After a two-and-a-half year hiatus, America resumed manned spaceflight yesterday morning with a picture-perfect launch of space shuttle Discovery. You’d think that would be a fairly big deal, wouldn’t you? I certainly did. However, when I tuned into my 10 o’clock news last night, the lead stories were about an Amber Alert in the Sugarhouse area and a legal decision involving the goofball who kidnapped Elizabeth Smart. Yes, that’s right: instead of the cool video footage I hoped to see from Discovery‘s new external-tank-cam, I found myself looking once again at Utah’s overexposed ambassador of sticky namby-pambiness, Elizabeth’s father Ed.

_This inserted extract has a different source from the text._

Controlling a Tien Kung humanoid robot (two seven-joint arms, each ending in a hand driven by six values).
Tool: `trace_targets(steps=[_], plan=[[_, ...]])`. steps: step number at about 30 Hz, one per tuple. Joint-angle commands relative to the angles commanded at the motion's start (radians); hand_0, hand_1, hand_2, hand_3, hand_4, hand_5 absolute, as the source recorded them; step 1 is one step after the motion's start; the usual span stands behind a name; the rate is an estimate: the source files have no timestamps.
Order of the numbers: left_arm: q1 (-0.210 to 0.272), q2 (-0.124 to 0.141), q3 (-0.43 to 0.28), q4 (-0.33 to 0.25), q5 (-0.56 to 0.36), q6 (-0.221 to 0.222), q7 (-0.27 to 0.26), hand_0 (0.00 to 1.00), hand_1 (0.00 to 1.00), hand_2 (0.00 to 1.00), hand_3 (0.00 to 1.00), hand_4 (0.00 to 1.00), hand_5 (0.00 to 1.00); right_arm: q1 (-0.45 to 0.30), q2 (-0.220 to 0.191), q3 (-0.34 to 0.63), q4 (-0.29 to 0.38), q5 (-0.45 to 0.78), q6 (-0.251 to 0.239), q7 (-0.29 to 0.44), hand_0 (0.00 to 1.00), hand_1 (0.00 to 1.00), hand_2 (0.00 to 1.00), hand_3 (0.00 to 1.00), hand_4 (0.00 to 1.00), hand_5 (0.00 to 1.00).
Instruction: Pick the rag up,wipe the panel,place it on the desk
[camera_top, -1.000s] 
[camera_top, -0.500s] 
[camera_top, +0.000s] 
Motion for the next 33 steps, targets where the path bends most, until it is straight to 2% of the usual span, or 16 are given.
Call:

I wanted to scream. In fact, I think I may have, very quietly so as not to wake the S.O. in the other room. Ed Smart has that effect on me.

Now, I’m not saying these missing-children stories aren’t important, and I’m not naive enough to believe that everyone shares my interest or belief in the relevance of spaceflight. But I do believe our media’s choice of lead stories says something about where our culture is at right now, psychologically speaking, and it’s not a place I find particularly inspiring. Instead of looking upwards, we’re looking inwards. Instead of can-do optimism and a spirit of adventure, we feel fear and anxiety. And instead of celebrating what human beings can accomplish through pluck and applied intelligence, the news wallows in sensational stories about all the bad things that happen to little blond girls. (They’re always blond, have you noticed? You’d think that nothing ever happens to brunettes, redheads, or — gasp! — little-girls-of-color!)

I don’t know about you, but I personally find this a pretty damn depressing state of affairs. More later…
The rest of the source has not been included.